Department of Obstetric, The Second People's Hospital of Liaocheng, Linqing, China.
Eur Rev Med Pharmacol Sci. 2018 Dec;22(24):8561-8568. doi: 10.26355/eurrev_201812_16618.
To investigate the role of HOXD-AS1 in preeclampsia and its underlying mechanism.
A total of 50 preeclampsia primiparas and 34 normal pregnancies admitted in our hospital from July 2015 to July 2017 were selected as the study group and control group, respectively. Age, body weight, blood pressure, 24-h urinary protein and neonatal weight were compared between the two groups. HOXD-AS1 expression in the placenta tissues was detected by quantitative Real-time PCR (qRT-PCR). Preeclampsia patients were further assigned into high and low expression group according to their HOXD-AS1 expressions. The relationship between HOXD-AS1 expression and blood pressure, 24-h urinary protein and neonatal weight in preeclampsia patients were analyzed. For in vitro experiments, transfection efficacy of pcDNA-HOXD-AS1 and si-HOXD-AS1 were detected by qRT-PCR. Proliferative and colony formation abilities in BeWo and Wish cells were detected by CCK-8 and colony formation assay, respectively. Moreover, protein expressions of p-p38, p-JNK, and p-ERK were detected by Western blot.

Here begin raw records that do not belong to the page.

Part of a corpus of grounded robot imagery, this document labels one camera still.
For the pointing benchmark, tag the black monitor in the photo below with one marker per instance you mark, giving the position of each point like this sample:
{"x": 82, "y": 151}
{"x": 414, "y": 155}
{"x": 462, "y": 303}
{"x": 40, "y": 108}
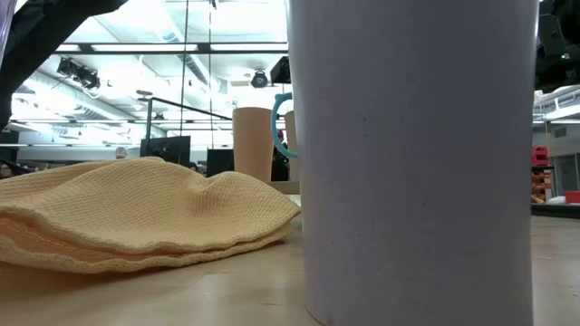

The systolic blood pressure, diastolic blood pressure and urinary protein in preeclampsia patients were higher than those of normal pregnancies. However, neonatal weight in preeclampsia patients was lower than that of normal pregnancies. HOXD-AS1 expressions were gradually increased in normal pregnancies, patients with late onset preeclampsia and patients with early onset preeclampsia sequentially. Additionally, higher levels of systolic pressure, diastolic pressure and 24-h urinary protein, as well as lower neonatal weight, were observed in preeclampsia patients with high expression of HOXD-AS1 than those with low expression. In vitro results demonstrated that proliferative and colony formation abilities in trophoblasts were elevated after HOXD-AS1 knockdown. Western blot data illustrated that protein expressions of p-p38 and p-JNK were decreased, while p-ERK expression was increased after overexpression of HOXD-AS1 in trophoblasts.
HOXD-AS1 participates in the development and progression of preeclampsia by regulating trophoblast proliferation via the MAPK pathway.
探讨 HOXD-AS1 在子痫前期中的作用及其机制。
选取 2015 年 7 月至 2017 年 7 月我院收治的 50 例初产妇子痫前期患者为研究组,34 例正常妊娠产妇为对照组。比较两组年龄、体质量、血压、24 h 尿蛋白及新生儿体质量。采用实时荧光定量 PCR(qRT-PCR)检测胎盘组织中 HOXD-AS1 的表达。根据 HOXD-AS1 的表达情况,将子痫前期患者分为高表达组和低表达组。分析子痫前期患者 HOXD-AS1 表达与血压、24 h 尿蛋白及新生儿体质量的关系。体外实验中,采用 qRT-PCR 检测 pcDNA-HOXD-AS1 和 si-HOXD-AS1 的转染效率。采用 CCK-8 法和集落形成实验检测 BeWo 细胞和 Wish 细胞的增殖和集落形成能力。采用 Western blot 检测 p-p38、p-JNK 和 p-ERK 蛋白的表达。
子痫前期患者的收缩压、舒张压和尿蛋白均高于正常妊娠产妇,新生儿体质量低于正常妊娠产妇。HOXD-AS1 表达水平在正常妊娠产妇中逐渐升高,在晚发型子痫前期患者、早发型子痫前期患者中依次升高。HOXD-AS1 高表达的子痫前期患者收缩压、舒张压和 24 h 尿蛋白较高,新生儿体质量较低。体外实验结果显示,HOXD-AS1 敲低后滋养细胞的增殖和集落形成能力升高。Western blot 数据表明,HOXD-AS1 过表达后滋养细胞中 p-p38 和 p-JNK 蛋白表达降低,p-ERK 蛋白表达升高。
HOXD-AS1 通过调节 MAPK 通路影响滋养细胞增殖,参与子痫前期的发生发展。